審査員が魔道具らしい小さな黒い台の上に冒険者カードを置く。
「はい、ありがとうございます。カードをお返し致します」
じっと俺が魔道具を見ている視線に気づいたのだろうか。
「真偽判定をお許しいただけない場合は出国できない決まりとなっております」
だったら、それって聞く意味あるの?
「まあ、いろいろございます故」
「ご親切に説明してくれてありがとうございます」
いろいろねえ。
「ところで、バーレイ様は騎士学校にお戻りですか?」
「はい、途中寄るところがありますが」
審査員は後ろの集団を見る。
「そうですか。
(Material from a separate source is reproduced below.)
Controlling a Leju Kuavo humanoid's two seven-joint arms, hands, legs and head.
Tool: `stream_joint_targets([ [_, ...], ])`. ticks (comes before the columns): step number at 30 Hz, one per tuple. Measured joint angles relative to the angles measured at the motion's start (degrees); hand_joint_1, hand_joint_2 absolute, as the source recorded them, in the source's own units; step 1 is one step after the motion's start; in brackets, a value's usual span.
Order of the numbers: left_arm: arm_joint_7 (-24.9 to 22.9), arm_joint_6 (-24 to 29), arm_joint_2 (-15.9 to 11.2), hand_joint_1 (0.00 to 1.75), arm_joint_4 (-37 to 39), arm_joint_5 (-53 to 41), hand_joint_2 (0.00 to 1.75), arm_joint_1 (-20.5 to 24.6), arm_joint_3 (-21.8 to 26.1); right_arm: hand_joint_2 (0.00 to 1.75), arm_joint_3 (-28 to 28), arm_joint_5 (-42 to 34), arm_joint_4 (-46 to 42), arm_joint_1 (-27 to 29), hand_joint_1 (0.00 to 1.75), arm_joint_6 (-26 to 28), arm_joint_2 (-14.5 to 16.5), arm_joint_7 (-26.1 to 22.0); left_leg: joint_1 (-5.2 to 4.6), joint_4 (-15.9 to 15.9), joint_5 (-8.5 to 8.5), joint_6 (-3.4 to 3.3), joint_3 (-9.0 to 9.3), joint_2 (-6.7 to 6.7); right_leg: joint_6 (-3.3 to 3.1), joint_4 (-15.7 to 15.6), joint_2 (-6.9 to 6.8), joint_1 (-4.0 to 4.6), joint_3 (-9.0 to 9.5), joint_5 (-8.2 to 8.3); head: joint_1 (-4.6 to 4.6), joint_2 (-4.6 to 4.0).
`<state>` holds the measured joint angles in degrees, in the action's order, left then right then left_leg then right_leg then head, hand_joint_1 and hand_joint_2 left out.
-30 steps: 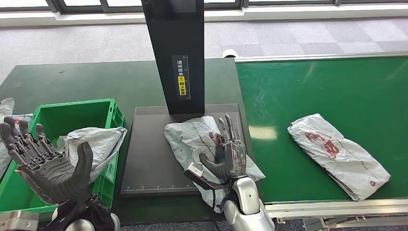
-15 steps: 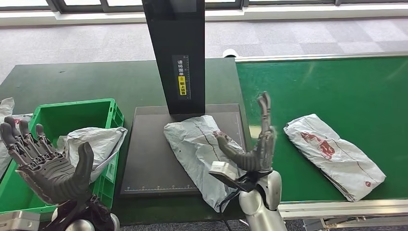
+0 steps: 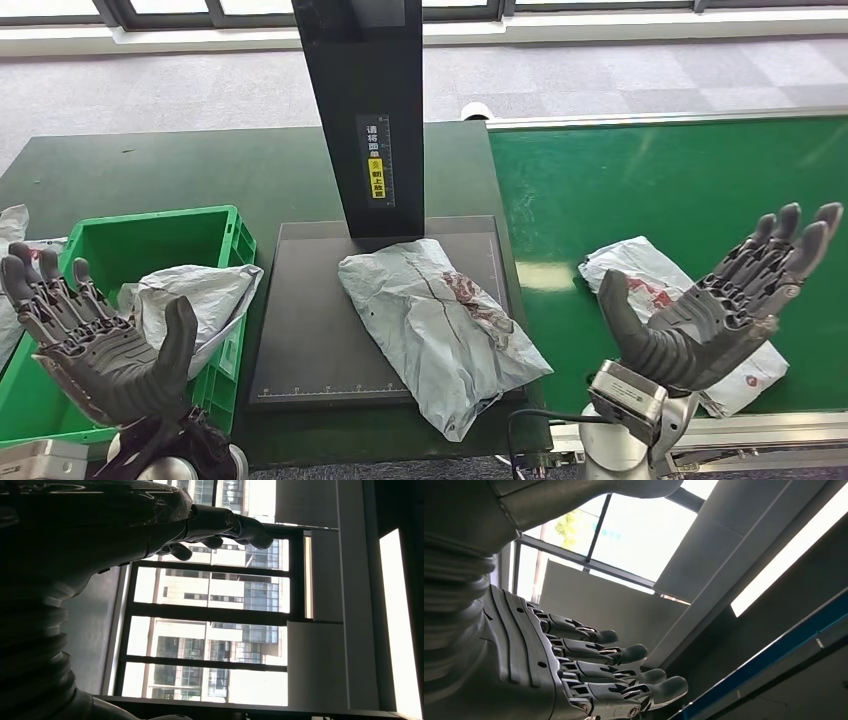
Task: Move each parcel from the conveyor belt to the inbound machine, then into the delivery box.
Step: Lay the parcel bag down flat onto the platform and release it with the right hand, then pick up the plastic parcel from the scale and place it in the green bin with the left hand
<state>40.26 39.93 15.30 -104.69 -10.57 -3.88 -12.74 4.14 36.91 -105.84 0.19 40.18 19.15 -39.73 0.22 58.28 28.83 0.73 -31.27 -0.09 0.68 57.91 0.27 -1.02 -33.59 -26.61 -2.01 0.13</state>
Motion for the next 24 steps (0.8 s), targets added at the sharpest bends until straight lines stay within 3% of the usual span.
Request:
stream_joint_targets([
  [7, -1.3, -4.2, 0.1, 0.0, 5.0, -5.2, 1.75, 0.8, 0.0, 1.75, -0.1, -1.0, -1.1, 0.1, 0.0, 0.0, 0.0, -0.3, -0.01, 0.0, 0.0, -0.01, 0.01, -0.02, 0.01, 0.0, -0.01, -0.02, 0.03, 0.0, 0.01, 0.0],
  [15, -5.5, -5.9, 3.3, 0.0, 27.0, -20.5, 1.75, 10.2, 0.0, 1.75, -2.5, -1.5, -0.8, -0.3, 0.0, -0.1, 0.0, -0.3, -0.03, 0.0, -0.04, -0.05, 0.07, -0.04, 0.06, 0.0, -0.03, -0.05, 0.09, 0.06, 0.02, 0.0],
  [17, -8.1, -5.8, 3.8, 0.0, 32.1, -23.2, 1.75, 12.4, -0.3, 1.75, -2.8, -1.7, -0.7, -0.4, 0.0, -0.1, 0.0, -0.3, -0.03, 0.0, -0.04, -0.04, 0.07, -0.06, 0.06, 0.0, -0.03, -0.04, 0.08, 0.06, 0.02, 0.0],
  [20, -15.9, -4.1, 4.5, 0.0, 40.6, -30.2, 1.75, 16.9, -1.7, 1.75, -3.3, -2.0, -0.3, -0.5, 0.0, -0.1, -0.1, -0.3, -0.03, 0.0, -0.05, -0.04, 0.04, -0.11, 0.06, 0.0, -0.05, -0.03, 0.08, 0.06, 0.01, 0.0],
  [22, -21.7, -2.9, 5.2, 0.0, 46.7, -32.5, 1.75, 20.4, -4.1, 1.75, -3.4, -2.1, -0.1, -0.5, 0.0, -0.1, -0.1, -0.3, -0.03, 0.0, -0.06, -0.04, 0.0, -0.13, 0.07, 0.0, -0.06, -0.04, 0.08, 0.06, 0.01, 0.0],
  [24, -24.5, -2.4, 5.7, 0.0, 51.8, -32.6, 1.75, 23.2, -7.1, 1.75, -3.4, -2.1, 0.0, -0.5, 0.0, -0.1, -0.1, -0.3, -0.03, 0.0, -0.05, -0.04, -0.02, -0.12, 0.07, 0.0, -0.05, -0.05, 0.08, 0.07, 0.0, 0.0],
])
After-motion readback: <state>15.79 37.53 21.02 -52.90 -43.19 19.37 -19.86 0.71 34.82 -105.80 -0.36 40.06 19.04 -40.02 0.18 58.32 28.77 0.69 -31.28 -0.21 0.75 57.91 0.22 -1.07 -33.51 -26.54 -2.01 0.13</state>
バーレイ様の我が国へのお戻りの記録がないようなのですが」
来たか。
一応聞かれると思っていた。
ここがザルな出入国管理事務所でもなければ。
慌てず、騒がず。
「ええ、家の都合で兄が迎えに来てくれましたので」
コレは本当のことだ。
兄の従者が言っていたことだ。
詳細は審査員には伝えない。言い訳に聞こえるから。
それに、オルレア・バーレイの兄と聞けば、この国の者なら最強の剣と誰でもわかる。入国の記録のない戻り方など他人が容易に推測できる。
「できれば、そのような戻り方をなされた場合は、今後は後日王都でもよろしいので、お戻りの届をご提出していただけると助かります」
「ああ、そうなのですね。今後は気をつけます」
「審査は終了です。ソイ王国の入国審査にお進みください」
「はい、ありがとうございます」
ホッと一息つく間もなかった。
「あ、」
審査員の、あ、ほど恐ろしいものはない。